Service Recovery Runbook

Procedures for recovering ECS services, Lambda functions, and container issues.

flowchart TD
    Alert["Service Alert"] --> Type{"Symptom?"}
    Type -->|"Health check fail"| HC["Check /api/v1/health"]
    Type -->|"OOM Kill"| OOM["Check memory limits"]
    Type -->|"Crash loop"| CL["Check container logs"]
    HC --> Restart["Restart service<br/>just up"]
    OOM --> Scale["Increase memory<br/>Update config.py"]
    CL --> Logs["just logs service-name"]
    Restart --> Verify["Verify health"]
    Scale --> Verify
    Logs --> Fix["Fix root cause"] --> Verify

Production Operations

These procedures affect production services.

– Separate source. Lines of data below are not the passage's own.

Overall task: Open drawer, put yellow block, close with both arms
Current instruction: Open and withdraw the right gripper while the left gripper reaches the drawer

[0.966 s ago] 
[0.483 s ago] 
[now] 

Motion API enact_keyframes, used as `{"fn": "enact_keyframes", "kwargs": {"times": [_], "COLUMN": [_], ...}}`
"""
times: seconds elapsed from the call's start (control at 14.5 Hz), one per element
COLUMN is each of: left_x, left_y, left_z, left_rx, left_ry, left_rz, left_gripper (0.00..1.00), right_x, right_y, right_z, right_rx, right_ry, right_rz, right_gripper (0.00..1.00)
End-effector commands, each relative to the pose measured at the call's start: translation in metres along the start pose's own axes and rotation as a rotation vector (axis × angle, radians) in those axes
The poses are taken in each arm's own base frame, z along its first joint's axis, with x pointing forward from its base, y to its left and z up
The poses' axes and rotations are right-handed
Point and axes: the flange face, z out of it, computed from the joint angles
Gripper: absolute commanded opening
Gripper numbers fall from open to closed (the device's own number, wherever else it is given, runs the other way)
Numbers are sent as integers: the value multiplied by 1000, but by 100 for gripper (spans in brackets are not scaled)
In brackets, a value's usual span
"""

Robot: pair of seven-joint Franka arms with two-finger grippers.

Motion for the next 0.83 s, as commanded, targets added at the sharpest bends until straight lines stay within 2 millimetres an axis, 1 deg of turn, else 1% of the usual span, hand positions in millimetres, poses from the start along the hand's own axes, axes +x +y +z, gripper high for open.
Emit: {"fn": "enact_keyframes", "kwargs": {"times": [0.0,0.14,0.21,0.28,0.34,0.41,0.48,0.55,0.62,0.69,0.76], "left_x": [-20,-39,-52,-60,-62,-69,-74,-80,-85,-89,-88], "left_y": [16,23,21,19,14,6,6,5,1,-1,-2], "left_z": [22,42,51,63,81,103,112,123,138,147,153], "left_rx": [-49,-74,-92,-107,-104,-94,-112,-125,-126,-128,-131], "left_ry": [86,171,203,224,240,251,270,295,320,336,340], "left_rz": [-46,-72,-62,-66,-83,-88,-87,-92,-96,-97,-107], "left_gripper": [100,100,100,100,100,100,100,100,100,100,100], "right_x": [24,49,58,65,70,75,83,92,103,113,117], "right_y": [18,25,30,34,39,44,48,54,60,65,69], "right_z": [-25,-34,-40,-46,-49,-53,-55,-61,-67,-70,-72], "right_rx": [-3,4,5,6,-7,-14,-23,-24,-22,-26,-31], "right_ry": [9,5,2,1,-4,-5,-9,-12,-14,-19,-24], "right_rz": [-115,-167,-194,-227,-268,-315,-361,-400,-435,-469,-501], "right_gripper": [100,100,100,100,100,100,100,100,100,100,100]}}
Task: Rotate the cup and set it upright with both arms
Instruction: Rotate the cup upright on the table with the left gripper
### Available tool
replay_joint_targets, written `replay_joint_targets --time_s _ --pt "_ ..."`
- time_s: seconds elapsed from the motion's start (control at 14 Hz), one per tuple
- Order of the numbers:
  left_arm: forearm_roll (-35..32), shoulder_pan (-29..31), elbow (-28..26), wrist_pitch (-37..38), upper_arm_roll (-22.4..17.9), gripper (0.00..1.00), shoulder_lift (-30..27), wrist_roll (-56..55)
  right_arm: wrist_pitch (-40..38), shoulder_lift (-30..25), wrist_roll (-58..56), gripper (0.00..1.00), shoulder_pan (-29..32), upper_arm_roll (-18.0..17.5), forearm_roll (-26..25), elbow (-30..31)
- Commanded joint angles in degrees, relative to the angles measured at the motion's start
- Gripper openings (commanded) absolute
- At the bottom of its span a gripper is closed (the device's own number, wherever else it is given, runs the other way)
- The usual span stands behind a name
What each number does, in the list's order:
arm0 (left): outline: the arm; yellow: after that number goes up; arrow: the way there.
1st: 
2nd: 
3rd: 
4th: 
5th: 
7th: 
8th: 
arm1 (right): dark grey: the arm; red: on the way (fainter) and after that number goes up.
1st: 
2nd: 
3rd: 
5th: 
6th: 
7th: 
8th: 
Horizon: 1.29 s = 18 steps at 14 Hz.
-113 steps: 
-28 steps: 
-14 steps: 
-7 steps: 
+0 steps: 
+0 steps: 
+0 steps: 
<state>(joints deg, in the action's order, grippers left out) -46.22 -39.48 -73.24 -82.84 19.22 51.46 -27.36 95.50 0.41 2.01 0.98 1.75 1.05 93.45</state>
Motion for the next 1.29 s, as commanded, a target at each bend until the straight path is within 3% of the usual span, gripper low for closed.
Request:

Always verify the environment (ENVIRONMENT variable) before executing commands.

Key resource patterns:

  • ECS cluster: --cluster tradai-{ENV} (e.g., tradai-dev, tradai-prod)
  • Rollback state tracking: tradai-rollback-state-{ENV} DynamoDB table records service recovery state and rollback history

ECS Service Health Check Failure

Symptoms

  • CloudWatch alarm: tradai-{env}-{service}-unhealthy
  • Health endpoint returning non-200 status
  • ECS console shows tasks in PENDING/STOPPED state

Diagnosis

  1. Check ECS service status:

    aws ecs describe-services \
      --cluster tradai-${ENVIRONMENT} \
      --services tradai-${SERVICE_NAME}-${ENVIRONMENT}
    

  2. Check running tasks:

    aws ecs list-tasks \
      --cluster tradai-${ENVIRONMENT} \
      --service-name tradai-${SERVICE_NAME}-${ENVIRONMENT}
    

  3. Check task logs:

    aws logs tail /ecs/tradai/${ENVIRONMENT}/services --follow
    # Note: Filter by stream prefix per service (e.g., --log-stream-name-prefix ${SERVICE_NAME})
    

  4. Check health endpoint directly:

    # Get task IP
    TASK_ARN=$(aws ecs list-tasks --cluster tradai-${ENVIRONMENT} --service-name tradai-${SERVICE_NAME}-${ENVIRONMENT} --query 'taskArns[0]' --output text)
    
    # Get task details
    aws ecs describe-tasks --cluster tradai-${ENVIRONMENT} --tasks $TASK_ARN
    

Resolution

Option 1: Force new deployment

aws ecs update-service \
  --cluster tradai-${ENVIRONMENT} \
  --service tradai-${SERVICE_NAME}-${ENVIRONMENT} \
  --force-new-deployment

Option 2: Scale down and up

# Scale to 0
aws ecs update-service \
  --cluster tradai-${ENVIRONMENT} \
  --service tradai-${SERVICE_NAME}-${ENVIRONMENT} \
  --desired-count 0

# Wait for tasks to stop
sleep 30

# Scale back up
aws ecs update-service \
  --cluster tradai-${ENVIRONMENT} \
  --service tradai-${SERVICE_NAME}-${ENVIRONMENT} \
  --desired-count 1

Option 3: Rollback to previous task definition

Rollback Caution

Rollbacks may cause data inconsistencies if the new version included database migrations. Verify compatibility before rolling back.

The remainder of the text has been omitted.